The boy was also named Chu Ning.

An orphan.

His father had been a martial master and an arrest officer of Daning County.

Unfortunately, the boy's father hadn't been an arrest officer long and hadn't made much money before he drank too much at a floating brothel, tripped over his own feet, and drowned in the river.

Leaving behind him, his only son, and an elderly woman.

The elderly woman was his father's great-aunt who had raised his father, also an orphan. Once his father became a martial master and an arrest officer, he bought a house in town and brought his great-aunt there.

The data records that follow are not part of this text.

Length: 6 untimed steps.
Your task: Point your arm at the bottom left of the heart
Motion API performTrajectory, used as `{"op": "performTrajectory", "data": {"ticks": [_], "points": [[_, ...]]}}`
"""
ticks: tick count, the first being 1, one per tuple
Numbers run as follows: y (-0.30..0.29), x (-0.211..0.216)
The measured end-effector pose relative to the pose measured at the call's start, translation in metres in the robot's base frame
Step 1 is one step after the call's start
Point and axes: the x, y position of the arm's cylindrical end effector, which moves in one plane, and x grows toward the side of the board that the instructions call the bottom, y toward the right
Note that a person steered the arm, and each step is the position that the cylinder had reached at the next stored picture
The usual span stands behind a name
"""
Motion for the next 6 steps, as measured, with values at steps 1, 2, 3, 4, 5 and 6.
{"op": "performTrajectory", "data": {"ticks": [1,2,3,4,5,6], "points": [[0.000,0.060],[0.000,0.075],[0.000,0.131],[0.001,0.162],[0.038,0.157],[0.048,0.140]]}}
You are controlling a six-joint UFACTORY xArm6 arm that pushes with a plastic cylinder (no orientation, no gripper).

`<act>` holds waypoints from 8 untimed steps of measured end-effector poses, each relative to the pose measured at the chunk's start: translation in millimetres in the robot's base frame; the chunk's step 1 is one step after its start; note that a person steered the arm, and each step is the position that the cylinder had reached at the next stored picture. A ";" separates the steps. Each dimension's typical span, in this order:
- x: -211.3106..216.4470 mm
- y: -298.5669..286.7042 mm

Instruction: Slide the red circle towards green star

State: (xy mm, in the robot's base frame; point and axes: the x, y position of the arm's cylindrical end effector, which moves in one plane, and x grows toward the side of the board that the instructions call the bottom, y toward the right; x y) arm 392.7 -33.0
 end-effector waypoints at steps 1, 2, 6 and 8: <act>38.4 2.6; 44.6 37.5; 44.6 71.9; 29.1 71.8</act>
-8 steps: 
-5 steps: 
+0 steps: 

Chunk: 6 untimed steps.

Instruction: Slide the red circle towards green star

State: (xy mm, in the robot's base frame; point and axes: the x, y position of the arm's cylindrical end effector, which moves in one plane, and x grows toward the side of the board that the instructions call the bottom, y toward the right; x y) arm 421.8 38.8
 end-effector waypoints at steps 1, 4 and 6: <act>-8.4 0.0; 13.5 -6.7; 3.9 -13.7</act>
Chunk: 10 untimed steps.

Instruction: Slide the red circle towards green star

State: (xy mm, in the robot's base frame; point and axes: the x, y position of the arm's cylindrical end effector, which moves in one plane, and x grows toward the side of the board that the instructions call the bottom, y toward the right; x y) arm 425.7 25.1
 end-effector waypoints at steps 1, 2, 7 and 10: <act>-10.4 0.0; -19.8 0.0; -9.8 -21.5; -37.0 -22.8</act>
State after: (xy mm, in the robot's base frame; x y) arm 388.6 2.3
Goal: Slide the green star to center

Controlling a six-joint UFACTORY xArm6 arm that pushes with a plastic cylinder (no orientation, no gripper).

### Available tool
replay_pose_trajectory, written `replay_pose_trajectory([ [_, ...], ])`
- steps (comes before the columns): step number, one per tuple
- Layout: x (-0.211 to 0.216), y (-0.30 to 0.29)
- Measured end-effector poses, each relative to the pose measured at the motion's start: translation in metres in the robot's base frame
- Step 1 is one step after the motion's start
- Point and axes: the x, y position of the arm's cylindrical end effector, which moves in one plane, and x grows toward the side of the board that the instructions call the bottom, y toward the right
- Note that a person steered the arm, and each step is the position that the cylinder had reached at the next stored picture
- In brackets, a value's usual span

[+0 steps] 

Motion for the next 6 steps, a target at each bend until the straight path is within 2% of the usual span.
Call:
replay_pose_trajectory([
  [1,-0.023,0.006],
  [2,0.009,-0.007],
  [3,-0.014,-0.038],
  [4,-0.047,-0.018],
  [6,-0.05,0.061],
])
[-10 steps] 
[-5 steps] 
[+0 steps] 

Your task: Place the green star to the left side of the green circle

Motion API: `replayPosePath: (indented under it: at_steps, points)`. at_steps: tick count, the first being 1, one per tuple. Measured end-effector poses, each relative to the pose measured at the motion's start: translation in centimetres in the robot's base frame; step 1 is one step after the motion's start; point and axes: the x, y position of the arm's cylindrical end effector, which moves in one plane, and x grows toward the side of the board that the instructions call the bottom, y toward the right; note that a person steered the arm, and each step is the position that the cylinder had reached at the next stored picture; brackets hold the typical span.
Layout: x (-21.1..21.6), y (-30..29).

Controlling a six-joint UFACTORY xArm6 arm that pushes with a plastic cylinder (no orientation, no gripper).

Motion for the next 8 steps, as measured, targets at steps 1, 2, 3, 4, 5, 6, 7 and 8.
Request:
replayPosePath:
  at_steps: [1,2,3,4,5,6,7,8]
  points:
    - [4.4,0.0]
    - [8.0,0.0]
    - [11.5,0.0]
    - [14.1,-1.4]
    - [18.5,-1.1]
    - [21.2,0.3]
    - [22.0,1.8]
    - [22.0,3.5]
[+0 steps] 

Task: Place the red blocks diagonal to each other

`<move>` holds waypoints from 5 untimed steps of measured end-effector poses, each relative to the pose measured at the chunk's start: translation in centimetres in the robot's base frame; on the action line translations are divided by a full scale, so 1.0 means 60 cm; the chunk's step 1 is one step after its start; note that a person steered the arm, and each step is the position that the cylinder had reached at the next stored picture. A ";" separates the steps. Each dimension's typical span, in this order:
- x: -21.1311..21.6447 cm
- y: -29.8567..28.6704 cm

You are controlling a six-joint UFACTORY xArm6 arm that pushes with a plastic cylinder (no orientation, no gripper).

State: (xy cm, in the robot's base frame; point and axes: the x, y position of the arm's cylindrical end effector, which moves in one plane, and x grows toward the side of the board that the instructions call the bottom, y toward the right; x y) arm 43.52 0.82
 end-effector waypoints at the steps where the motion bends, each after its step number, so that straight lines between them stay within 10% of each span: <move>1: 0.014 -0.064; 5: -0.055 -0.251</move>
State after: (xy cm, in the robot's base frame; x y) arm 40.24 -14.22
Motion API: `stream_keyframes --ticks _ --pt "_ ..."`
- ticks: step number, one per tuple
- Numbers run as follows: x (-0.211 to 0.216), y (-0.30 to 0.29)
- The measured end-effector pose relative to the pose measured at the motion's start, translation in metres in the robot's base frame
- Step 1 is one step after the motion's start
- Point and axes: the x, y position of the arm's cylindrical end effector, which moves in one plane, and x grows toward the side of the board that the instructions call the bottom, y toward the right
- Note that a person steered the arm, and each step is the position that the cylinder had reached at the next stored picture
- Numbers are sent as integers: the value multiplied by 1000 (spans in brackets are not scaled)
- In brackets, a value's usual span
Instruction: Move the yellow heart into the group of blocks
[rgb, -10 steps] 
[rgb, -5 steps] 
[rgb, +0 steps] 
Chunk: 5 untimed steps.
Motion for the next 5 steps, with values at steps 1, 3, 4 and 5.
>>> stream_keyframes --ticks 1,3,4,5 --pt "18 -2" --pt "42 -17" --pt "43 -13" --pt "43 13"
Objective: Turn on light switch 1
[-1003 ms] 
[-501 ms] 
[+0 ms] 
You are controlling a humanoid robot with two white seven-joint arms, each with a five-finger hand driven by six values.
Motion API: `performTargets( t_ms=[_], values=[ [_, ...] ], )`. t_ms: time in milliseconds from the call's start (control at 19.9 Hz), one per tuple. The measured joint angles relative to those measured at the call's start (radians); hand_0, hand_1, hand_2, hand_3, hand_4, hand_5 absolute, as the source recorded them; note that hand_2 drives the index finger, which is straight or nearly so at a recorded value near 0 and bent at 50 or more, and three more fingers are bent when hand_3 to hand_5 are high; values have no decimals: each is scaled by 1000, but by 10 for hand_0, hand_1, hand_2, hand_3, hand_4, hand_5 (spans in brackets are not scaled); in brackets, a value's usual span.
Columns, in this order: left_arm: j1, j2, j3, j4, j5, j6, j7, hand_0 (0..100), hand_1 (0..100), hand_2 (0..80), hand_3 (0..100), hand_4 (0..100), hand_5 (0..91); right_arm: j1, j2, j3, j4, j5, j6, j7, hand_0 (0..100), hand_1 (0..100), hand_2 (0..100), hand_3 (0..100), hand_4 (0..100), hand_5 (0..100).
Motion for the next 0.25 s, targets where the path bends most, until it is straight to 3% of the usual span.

Since the boy's father died, and the boy himself was frail and frequently ill, although the great-aunt took care of him, being advanced in years, she couldn't do much work. Their home grew poorer daily, subsisting only on the savings the boy's father had left.

After five years of living off the savings, they were practically depleted, and life became harder. Then, drought struck, a lot of villagers' crops failed, food prices soared, and the family no longer had money to buy food.

The original Chu Ning had passed out from hunger, and that's when his soul was transmigrated.

Chu Ning got up from the bed and walked to the door, only to see the bare ground of the courtyard. The only spot of green was where a hunched figure was squatting down, pulling weeds.

For some reason, Chu Ning felt a pang in his heart.

In the modern world, you don't trample on the lawn to protect the grass.

But here, not trampling meant perhaps one day needing to pull grass to stave off hunger.

The bare ground wasn't devoid of grass; it was already eaten.

Perhaps hearing some noise, the bent figure turned her head, revealing a face marked by hardship and wrinkled from the sun, with greying hair and chapped lips. Yet in that moment, the old woman looked happy as she said, "Xiao Ning, you're awake".

"Mmm".

"You should go back to bed and rest a bit more. Once great-aunt finishes picking the weeds and cooks them, we can eat."

"Great-aunt, I don't want to eat grass."